Records from a dataset:
- Opening Delimiter -

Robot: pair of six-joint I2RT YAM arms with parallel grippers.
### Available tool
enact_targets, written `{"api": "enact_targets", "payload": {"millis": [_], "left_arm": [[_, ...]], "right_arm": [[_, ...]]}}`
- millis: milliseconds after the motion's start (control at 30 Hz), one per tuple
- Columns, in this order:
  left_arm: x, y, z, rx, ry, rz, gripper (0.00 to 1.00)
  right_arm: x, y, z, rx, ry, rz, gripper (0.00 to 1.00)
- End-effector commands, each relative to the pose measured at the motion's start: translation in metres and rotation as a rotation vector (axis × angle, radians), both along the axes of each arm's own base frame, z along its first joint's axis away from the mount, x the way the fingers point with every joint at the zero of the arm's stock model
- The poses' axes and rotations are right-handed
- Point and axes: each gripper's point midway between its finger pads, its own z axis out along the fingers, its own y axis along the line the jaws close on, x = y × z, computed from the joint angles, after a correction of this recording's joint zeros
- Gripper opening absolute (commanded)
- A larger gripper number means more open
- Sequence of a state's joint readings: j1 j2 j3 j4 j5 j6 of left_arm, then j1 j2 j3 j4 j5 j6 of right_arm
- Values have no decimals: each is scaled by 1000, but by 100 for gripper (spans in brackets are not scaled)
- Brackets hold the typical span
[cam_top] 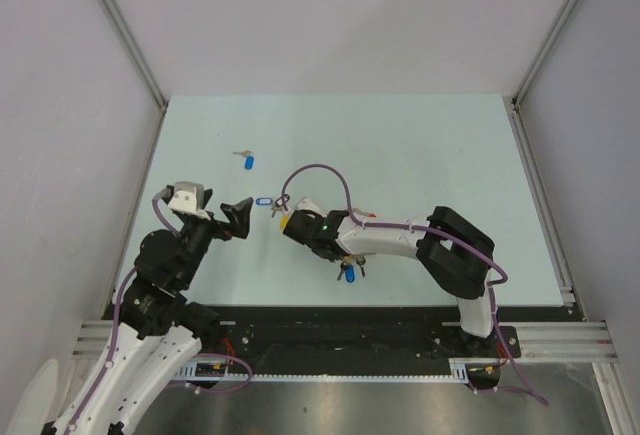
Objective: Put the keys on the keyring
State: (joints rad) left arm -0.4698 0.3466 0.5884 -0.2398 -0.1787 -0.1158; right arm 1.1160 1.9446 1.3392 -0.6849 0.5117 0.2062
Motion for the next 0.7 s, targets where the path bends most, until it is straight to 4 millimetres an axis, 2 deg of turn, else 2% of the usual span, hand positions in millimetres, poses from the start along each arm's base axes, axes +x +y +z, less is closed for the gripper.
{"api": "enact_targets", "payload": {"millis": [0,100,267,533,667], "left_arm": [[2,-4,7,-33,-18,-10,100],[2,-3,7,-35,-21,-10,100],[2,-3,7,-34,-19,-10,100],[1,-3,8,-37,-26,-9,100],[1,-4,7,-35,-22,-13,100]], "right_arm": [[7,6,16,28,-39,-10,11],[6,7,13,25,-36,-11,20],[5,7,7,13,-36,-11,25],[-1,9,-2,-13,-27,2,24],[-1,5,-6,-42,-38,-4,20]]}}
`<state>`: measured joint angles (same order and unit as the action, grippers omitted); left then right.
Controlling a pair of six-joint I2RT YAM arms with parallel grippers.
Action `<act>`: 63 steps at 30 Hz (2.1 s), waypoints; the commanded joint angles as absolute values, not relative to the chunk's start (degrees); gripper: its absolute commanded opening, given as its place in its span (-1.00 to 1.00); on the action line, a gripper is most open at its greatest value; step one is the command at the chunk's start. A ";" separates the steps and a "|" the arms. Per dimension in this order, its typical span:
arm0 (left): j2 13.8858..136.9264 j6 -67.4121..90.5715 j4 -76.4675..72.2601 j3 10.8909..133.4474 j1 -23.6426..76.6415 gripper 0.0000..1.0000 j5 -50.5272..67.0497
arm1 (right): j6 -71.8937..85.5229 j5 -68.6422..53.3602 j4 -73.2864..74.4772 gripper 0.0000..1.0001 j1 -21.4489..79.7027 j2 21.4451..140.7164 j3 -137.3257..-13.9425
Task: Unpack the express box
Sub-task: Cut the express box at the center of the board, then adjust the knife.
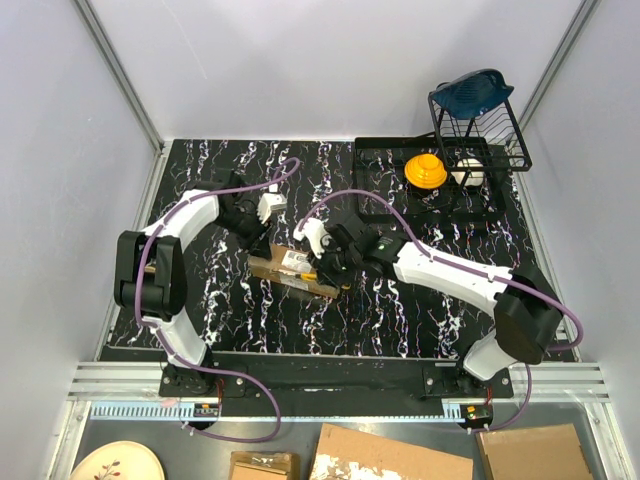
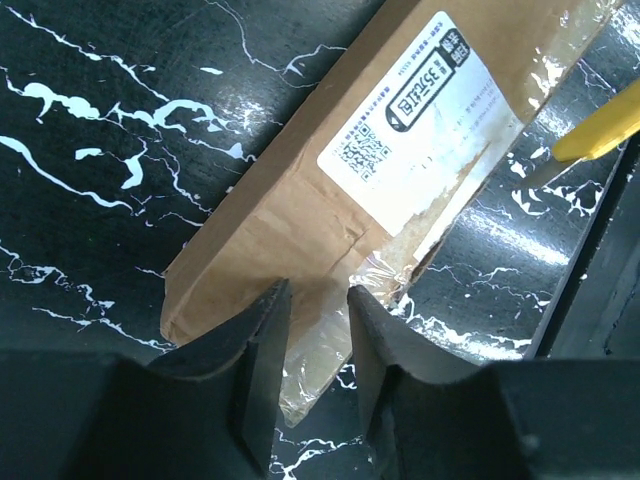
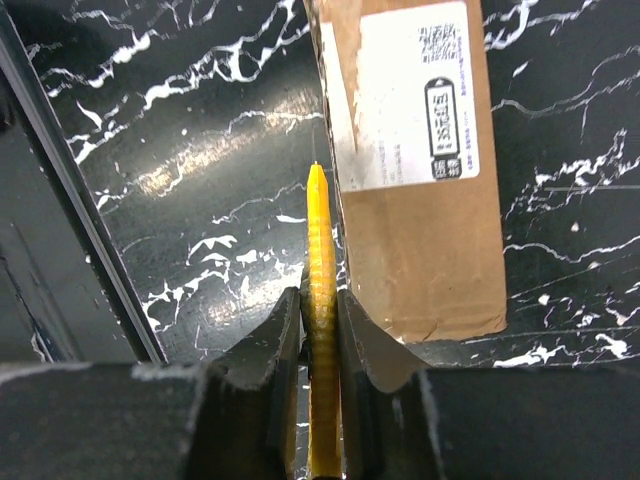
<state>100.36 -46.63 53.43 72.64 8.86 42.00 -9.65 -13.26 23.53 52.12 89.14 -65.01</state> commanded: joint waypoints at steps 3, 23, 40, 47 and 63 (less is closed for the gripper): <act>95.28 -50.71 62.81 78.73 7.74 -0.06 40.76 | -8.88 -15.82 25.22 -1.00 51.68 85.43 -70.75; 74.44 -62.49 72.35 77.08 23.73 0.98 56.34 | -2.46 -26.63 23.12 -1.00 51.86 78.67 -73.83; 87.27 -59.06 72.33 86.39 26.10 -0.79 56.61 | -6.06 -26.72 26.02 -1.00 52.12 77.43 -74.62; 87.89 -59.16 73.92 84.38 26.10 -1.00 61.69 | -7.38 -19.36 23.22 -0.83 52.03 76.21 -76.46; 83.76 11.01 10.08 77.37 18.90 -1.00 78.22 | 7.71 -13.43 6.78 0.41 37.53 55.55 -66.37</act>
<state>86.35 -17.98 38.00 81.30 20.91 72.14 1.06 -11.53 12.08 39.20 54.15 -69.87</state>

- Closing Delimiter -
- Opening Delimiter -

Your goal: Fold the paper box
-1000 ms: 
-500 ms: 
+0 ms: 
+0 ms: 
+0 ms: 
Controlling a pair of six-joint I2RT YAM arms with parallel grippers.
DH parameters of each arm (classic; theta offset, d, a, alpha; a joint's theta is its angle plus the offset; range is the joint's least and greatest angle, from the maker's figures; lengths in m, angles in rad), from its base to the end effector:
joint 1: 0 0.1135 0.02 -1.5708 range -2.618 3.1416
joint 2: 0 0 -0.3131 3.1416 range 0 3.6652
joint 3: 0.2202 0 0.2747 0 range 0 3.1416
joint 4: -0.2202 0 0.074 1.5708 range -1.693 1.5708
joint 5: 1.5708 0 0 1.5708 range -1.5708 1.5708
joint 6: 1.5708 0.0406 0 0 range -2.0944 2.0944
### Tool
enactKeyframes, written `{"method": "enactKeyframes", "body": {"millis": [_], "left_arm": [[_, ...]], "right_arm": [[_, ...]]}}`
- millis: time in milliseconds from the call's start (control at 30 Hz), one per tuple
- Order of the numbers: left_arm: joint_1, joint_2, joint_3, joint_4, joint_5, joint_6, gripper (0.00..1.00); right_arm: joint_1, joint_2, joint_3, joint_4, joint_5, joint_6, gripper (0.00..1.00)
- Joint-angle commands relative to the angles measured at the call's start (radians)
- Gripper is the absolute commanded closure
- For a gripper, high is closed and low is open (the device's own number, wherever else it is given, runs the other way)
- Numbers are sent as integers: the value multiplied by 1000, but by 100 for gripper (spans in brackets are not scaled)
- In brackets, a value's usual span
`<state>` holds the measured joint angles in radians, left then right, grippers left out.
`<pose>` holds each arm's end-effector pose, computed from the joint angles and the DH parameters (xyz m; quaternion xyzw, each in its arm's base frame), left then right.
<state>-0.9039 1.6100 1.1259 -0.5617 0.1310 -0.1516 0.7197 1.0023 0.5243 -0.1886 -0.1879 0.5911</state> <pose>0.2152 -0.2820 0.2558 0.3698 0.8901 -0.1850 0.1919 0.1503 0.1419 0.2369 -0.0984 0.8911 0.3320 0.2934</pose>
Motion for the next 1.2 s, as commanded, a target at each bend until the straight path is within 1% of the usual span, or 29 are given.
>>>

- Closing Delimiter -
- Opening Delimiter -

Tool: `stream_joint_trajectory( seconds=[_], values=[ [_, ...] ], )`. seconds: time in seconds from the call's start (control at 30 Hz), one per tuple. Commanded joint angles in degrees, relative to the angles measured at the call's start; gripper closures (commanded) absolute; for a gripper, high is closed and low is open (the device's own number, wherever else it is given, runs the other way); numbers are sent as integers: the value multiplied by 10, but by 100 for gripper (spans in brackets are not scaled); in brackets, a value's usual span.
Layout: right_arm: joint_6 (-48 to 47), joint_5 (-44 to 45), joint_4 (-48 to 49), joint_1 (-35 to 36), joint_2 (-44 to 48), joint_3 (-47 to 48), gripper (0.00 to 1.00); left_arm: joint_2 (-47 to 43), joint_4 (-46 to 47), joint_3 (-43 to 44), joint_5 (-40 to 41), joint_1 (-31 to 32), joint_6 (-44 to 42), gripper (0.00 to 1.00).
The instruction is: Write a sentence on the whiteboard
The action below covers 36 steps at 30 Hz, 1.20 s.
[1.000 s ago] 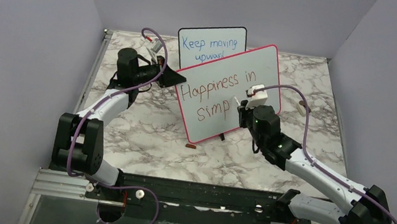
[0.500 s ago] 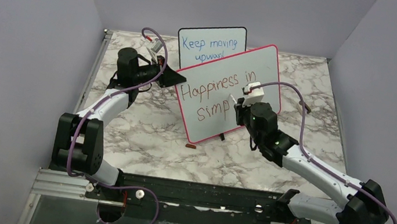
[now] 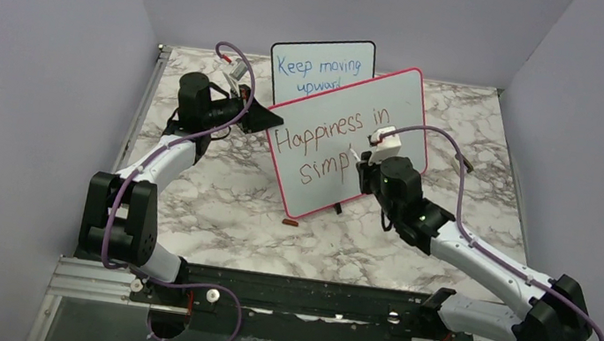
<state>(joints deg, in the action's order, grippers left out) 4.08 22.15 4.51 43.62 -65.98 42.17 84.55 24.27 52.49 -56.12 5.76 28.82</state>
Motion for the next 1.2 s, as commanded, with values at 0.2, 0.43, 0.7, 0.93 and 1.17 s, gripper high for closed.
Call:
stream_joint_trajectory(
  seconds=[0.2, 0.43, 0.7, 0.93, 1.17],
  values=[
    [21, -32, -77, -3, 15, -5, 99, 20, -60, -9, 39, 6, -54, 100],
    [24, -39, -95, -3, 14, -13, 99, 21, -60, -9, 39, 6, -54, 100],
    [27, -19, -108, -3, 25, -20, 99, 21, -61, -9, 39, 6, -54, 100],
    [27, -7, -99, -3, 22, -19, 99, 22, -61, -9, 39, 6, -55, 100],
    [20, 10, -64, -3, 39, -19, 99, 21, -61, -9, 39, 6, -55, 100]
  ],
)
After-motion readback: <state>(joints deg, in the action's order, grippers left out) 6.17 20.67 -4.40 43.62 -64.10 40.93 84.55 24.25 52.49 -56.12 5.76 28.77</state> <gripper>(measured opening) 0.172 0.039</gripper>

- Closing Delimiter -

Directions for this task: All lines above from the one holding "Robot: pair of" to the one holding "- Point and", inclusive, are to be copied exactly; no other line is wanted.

Response:
Robot: pair of six-joint I2RT YAM arms with parallel grippers.
### Available tool
enact_targets, written `{"api": "enact_targets", "payload": {"millis": [_], "left_arm": [[_, ...]], "right_arm": [[_, ...]]}}`
- millis: milliseconds after the motion's start (control at 30 Hz), one per tuple
- Columns, in this order:
  left_arm: x, y, z, rx, ry, rz, gripper (0.00 to 1.00)
  right_arm: x, y, z, rx, ry, rz, gripper (0.00 to 1.00)
- End-effector commands, each relative to the pose measured at the motion's start: translation in metres and rotation as a rotation vector (axis × angle, radians), both along the axes of each arm's own base frame, z along its first joint's axis away from the mount, x the way the fingers point with every joint at the zero of the arm's stock model
- The poses' axes and rotations are right-handed
- Point and axes: each gripper's point midway between its finger pads, its own z axis out along the fingers, its own y axis along the line the jaws close on, x = y × z, computed from the joint angles, after a correction of this recording's joint zeros

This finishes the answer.